WHAT YOU NEED TO DO -> The records below hold a stretch from the line with "Room frame, metres." through the line with "The lens of picture 2 stands"; return exactly those lines, ends included, and nothing more.

--- SOURCE MATERIAL Enclosed Below ---

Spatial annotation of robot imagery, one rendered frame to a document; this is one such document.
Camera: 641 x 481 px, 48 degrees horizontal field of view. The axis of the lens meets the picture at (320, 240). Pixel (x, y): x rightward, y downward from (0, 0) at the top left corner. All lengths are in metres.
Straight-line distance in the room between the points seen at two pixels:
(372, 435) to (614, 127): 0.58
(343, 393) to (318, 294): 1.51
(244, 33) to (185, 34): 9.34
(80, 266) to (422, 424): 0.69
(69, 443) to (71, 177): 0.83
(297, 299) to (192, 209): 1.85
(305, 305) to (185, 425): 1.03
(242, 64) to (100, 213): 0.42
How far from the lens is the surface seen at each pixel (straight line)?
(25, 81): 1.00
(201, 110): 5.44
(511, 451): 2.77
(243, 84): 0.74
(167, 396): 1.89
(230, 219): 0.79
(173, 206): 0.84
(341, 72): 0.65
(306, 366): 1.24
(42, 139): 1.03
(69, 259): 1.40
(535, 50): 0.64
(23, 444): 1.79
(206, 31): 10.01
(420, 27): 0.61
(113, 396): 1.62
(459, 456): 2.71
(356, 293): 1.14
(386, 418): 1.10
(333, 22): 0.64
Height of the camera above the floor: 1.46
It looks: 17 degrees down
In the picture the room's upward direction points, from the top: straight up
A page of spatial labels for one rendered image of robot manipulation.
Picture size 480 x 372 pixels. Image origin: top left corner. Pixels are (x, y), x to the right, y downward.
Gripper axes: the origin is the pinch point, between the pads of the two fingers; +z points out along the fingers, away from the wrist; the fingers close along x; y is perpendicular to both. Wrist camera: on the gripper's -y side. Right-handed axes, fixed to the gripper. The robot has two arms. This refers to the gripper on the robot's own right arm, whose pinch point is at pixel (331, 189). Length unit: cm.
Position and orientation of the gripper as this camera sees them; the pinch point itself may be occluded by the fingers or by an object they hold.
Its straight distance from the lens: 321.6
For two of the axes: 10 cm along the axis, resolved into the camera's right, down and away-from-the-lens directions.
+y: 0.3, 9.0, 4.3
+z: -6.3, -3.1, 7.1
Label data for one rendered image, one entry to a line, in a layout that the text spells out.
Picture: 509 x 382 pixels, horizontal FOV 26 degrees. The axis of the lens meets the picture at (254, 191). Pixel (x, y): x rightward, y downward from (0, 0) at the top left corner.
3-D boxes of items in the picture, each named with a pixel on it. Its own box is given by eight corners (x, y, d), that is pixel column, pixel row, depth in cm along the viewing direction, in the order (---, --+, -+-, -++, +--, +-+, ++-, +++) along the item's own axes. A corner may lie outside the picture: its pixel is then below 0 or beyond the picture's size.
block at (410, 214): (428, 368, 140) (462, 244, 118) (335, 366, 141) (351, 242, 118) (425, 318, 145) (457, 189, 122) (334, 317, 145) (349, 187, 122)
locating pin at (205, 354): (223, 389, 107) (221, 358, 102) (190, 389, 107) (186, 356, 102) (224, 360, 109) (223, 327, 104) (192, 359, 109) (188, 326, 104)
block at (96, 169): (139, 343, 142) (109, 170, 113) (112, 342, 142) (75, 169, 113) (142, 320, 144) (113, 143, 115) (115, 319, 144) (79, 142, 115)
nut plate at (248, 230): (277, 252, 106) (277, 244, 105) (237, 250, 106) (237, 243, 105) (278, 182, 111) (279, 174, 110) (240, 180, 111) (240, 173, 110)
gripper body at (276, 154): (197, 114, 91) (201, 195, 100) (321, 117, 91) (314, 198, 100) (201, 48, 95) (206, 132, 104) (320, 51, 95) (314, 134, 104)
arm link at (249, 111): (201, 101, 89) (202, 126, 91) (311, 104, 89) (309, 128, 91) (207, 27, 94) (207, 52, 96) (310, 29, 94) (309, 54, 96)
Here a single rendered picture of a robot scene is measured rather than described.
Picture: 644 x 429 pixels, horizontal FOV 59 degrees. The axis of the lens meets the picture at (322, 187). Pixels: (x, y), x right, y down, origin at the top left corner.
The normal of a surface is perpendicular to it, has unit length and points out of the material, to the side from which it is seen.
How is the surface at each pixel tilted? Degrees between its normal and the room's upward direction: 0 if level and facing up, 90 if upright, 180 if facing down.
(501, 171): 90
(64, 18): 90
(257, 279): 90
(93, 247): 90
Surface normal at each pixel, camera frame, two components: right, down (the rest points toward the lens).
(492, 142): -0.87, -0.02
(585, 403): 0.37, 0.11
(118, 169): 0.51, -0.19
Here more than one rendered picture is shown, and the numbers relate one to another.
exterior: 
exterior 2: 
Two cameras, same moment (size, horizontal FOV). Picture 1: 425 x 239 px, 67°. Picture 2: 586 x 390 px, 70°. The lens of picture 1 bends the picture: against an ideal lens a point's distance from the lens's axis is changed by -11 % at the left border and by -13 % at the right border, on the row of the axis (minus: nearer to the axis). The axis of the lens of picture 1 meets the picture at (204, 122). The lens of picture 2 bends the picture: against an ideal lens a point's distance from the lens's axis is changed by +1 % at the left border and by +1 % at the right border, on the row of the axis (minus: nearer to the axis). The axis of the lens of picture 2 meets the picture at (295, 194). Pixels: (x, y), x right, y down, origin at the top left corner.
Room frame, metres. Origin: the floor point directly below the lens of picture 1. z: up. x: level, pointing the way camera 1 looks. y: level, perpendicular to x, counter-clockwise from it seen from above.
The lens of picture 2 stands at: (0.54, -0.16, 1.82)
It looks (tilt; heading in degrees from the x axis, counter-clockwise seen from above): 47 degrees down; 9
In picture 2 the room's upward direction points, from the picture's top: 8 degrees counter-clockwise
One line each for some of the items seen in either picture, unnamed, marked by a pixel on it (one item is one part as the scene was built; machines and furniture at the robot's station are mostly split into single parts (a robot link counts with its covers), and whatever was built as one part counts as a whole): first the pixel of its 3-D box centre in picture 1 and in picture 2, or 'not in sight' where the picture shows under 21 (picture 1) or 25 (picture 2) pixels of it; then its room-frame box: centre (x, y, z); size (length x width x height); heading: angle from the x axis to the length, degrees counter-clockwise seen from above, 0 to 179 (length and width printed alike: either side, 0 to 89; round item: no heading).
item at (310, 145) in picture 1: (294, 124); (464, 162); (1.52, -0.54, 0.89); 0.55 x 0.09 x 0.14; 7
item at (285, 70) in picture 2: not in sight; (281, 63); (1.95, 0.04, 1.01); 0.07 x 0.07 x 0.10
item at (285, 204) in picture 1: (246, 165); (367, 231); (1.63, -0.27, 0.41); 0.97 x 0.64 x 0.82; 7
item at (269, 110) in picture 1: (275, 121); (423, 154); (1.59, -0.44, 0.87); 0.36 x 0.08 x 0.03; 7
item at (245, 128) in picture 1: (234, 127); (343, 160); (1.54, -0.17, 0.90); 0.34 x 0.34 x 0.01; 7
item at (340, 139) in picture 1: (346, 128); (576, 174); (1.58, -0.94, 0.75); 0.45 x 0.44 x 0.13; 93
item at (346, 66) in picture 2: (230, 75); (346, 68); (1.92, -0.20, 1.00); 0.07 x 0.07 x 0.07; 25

--- End of Enclosed SOURCE MATERIAL ---

TASK RESULT ->
Room frame, metres. Origin: the floor point directly below the lens of picture 1. z: up. x: level, pointing the way camera 1 looks. y: level, perpendicular to x, counter-clockwise from it seen from above.
The lens of picture 2 stands at: (0.54, -0.16, 1.82)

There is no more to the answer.